Экспериментальная мода. Искусство перформанса, карнавал и гротескное тело - Франческа Граната
Шрифт:
Интервал:
Я убеждена не только в том, что подобные суждения не могут быть вынесены вне контекста, но и в том, что они не могут быть вынесены раз и навсегда, как неподвластные времени («контексты» как таковые представляют собой совокупности обстоятельств, которые подвержены изменению и со временем обнаруживают свою сущностную разобщенность).

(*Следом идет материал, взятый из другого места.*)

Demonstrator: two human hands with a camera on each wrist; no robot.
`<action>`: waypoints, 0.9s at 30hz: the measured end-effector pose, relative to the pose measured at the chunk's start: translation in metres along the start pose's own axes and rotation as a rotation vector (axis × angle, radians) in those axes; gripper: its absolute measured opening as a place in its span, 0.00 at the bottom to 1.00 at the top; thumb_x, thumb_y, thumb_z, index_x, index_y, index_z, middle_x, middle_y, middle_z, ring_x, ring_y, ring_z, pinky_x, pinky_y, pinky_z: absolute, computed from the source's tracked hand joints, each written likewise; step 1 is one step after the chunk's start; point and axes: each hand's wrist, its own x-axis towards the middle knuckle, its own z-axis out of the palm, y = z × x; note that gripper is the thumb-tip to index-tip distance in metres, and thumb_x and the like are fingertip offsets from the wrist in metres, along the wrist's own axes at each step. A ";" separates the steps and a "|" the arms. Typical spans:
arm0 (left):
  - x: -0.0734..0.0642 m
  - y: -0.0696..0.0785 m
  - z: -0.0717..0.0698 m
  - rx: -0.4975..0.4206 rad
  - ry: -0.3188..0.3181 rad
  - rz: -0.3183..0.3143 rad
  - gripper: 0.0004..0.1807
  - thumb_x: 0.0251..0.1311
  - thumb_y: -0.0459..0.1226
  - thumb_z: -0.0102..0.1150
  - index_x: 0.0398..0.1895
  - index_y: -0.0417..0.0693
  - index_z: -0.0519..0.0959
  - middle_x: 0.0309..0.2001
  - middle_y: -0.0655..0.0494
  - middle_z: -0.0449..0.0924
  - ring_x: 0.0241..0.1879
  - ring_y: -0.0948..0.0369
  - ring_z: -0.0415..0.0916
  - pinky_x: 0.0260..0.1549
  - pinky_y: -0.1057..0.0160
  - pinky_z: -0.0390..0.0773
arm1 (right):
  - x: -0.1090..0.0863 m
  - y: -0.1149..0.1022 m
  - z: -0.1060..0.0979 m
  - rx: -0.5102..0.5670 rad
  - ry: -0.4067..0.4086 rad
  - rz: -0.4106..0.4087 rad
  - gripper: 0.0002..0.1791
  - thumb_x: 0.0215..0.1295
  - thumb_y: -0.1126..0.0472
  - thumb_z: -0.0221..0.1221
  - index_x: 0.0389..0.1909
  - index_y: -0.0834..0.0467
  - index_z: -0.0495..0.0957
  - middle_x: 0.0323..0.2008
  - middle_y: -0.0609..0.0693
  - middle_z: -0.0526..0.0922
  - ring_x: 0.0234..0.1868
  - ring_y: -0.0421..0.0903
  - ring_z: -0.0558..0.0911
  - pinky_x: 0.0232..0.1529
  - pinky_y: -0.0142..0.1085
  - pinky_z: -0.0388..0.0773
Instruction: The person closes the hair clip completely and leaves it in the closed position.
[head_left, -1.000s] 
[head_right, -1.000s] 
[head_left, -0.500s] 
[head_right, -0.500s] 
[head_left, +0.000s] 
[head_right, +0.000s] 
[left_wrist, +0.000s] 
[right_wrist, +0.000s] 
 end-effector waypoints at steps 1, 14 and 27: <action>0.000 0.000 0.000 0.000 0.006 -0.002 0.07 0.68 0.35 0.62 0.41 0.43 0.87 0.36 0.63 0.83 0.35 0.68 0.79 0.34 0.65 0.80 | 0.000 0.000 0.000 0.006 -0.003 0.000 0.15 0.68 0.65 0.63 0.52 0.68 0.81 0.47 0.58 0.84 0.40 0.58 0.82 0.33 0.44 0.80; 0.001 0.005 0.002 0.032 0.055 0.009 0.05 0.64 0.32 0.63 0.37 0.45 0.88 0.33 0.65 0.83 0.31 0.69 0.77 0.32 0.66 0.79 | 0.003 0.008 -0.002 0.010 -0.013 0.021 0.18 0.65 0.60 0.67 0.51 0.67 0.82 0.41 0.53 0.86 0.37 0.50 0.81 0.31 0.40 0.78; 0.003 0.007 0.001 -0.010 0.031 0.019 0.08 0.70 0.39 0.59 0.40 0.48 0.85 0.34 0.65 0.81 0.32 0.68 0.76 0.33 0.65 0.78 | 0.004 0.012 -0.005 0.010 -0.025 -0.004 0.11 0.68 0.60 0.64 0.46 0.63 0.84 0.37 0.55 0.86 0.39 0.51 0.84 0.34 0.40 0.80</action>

Если согласиться с определением Батлер, согласно которому мы «надеваем» гендер, как одежду, и носим его, «вынужденно, не имея возможности выбора, ежедневно и без передышки, с раздражением и удовольствием», тогда нужно признать, что Бауэри «драматизировал» эти бесконечно повторяющиеся акты, поддерживающие конструкцию гендера. Однако вместо того чтобы преподносить их как нечто «естественное», он не только подчеркивал их искусственность, как это сделала бы дрэг-королева, но всячески их обыгрывал и доводил до абсурда. В результате Бауэри добивался того, к чему призывает Батлер, – «физически расширял границы культурного поля за счет разного рода подрывных перформативных актов». Своим поведением Бауэри размывал границы между перформативностью и перформансом, между жизнью и искусством. Он постоянно оставался в образе (хотя этот образ развивался и постепенно становился иным) – не только на сцене, где он разыгрывал свои перформансы, и в клубах, где каждое его появление было своего рода представлением, но и в «обычной» жизни, которую он искусственно выстраивал, каждый день облачая свое «будничное „я“» в костюм альтерности и неоднозначности с помощью обыденных поведенческих актов – практик одевания, речи, манер (так, иногда он изображал английскую королеву с портрета, написанного Люсьеном Фрейдом, и подражал повадкам высшего класса). В силу своей обыденности и ежедневной повторяемости эти поведенческие акты, несомненно, подпадают под сформулированное Батлер определение перформативности. Бауэри переиначивал и доводил до абсурда обыденные «пунитивные» и «нормативные» акты, обеспечивающие постоянство гендера, настойчиво выставляя напоказ перформативные аспекты повседневной жизни и демонстрируя их неестественность, а также придумывая совершенно немыслимые перформансы и разыгрывая их в более или менее (и далеко не всегда явной) театральной манере.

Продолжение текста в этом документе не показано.